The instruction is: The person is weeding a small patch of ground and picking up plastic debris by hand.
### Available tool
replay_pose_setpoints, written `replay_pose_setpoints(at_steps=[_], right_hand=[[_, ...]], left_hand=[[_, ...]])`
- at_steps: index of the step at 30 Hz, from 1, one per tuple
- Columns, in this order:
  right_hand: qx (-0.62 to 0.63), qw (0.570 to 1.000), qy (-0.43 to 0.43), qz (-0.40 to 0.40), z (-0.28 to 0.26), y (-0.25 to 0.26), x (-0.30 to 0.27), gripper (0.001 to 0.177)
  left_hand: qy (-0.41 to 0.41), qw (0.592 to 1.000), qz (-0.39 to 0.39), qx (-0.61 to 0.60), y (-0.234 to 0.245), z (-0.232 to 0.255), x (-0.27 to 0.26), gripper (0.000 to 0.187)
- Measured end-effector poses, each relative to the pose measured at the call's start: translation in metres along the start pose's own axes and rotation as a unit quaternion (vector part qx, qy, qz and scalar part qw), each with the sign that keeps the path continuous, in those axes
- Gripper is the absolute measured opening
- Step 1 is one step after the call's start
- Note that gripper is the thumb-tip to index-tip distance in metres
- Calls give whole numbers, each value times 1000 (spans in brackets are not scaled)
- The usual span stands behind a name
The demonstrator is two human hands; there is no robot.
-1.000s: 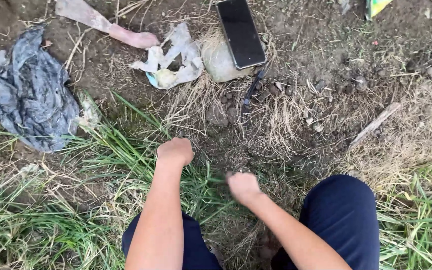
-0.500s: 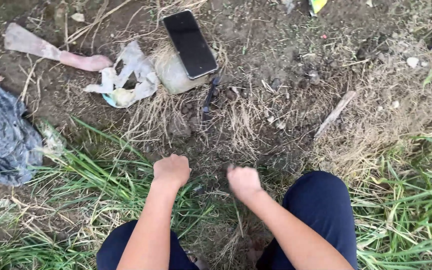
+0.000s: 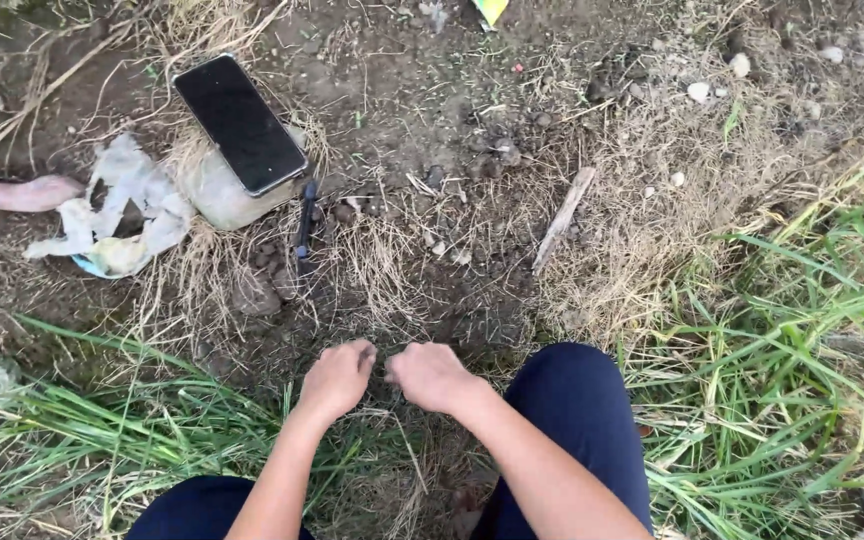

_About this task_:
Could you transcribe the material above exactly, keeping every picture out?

_Exercise solution_:
The instruction is: The person is weeding a small patch of ground and picking up plastic debris by hand.
### Available tool
replay_pose_setpoints, written `replay_pose_setpoints(at_steps=[_], right_hand=[[_, ...]], left_hand=[[_, ...]])`
- at_steps: index of the step at 30 Hz, from 1, one per tuple
- Columns, in this order:
  right_hand: qx (-0.62 to 0.63), qw (0.570 to 1.000), qy (-0.43 to 0.43), qz (-0.40 to 0.40), z (-0.28 to 0.26), y (-0.25 to 0.26), x (-0.30 to 0.27), gripper (0.001 to 0.177)
  left_hand: qy (-0.41 to 0.41), qw (0.592 to 1.000), qz (-0.39 to 0.39), qx (-0.61 to 0.60), y (-0.234 to 0.245), z (-0.232 to 0.255), x (-0.27 to 0.26), gripper (0.000 to 0.187)
- Measured end-effector poses, each relative to the pose measured at the call's start: translation in metres along the start pose's own axes and rotation as a unit quaternion (vector part qx, qy, qz and scalar part qw), each with the sign that keeps the path continuous, in those axes
- Gripper is the absolute measured opening
- Step 1 is one step after the call's start
- Note that gripper is the thumb-tip to index-tip distance in metres
- Calls give whole numbers, each value times 1000 (spans in brackets are not scaled)
- The usual span stands behind a name
The demonstrator is two human hands; there is no robot.
-1.000s: 
-0.500s: 
+0.000s: 

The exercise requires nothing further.